Your goal: The answer must be every line of the records in which the string "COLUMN" appears.

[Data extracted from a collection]
··········

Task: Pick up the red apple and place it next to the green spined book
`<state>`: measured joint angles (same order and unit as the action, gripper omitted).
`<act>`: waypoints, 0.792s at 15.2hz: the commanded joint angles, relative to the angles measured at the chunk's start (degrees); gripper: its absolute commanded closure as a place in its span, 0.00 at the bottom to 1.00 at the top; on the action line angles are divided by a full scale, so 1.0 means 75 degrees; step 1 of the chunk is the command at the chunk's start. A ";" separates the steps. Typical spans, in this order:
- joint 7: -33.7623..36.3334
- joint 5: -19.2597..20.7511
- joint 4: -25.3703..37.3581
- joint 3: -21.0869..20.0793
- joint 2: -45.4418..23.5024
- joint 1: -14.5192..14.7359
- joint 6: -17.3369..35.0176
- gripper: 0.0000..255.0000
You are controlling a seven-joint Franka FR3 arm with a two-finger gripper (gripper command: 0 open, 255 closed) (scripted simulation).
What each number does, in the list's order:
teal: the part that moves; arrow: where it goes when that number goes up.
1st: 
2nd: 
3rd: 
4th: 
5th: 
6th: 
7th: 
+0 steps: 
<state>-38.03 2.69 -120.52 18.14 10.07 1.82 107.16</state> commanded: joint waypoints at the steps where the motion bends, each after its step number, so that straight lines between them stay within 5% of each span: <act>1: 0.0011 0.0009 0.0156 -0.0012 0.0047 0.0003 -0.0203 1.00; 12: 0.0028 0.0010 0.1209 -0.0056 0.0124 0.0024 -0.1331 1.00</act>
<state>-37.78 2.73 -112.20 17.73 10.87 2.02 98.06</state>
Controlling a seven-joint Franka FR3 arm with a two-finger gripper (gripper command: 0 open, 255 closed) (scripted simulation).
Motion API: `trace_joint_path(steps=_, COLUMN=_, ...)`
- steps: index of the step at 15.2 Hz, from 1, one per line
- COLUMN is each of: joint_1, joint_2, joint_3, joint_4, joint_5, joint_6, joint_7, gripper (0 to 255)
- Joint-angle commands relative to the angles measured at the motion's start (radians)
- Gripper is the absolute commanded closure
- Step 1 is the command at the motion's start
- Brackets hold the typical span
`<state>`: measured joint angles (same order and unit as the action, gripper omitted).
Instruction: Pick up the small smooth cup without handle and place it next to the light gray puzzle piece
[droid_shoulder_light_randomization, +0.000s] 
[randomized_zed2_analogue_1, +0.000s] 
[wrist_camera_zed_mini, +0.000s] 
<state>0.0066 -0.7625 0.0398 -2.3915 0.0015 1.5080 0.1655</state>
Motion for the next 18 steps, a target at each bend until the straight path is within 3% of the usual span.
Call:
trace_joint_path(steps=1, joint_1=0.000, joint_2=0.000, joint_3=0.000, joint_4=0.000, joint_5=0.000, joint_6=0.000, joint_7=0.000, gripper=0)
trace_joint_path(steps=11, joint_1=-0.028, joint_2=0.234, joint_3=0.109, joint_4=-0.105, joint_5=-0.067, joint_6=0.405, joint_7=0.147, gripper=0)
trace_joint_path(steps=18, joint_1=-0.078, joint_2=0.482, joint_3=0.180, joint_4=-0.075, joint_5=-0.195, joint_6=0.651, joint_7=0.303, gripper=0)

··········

Answer space:
Motion API: `trace_joint_path(steps=_, COLUMN=_, ...)`
- COLUMN is each of: joint_1, joint_2, joint_3, joint_4, joint_5, joint_6, joint_7, gripper (0 to 255)

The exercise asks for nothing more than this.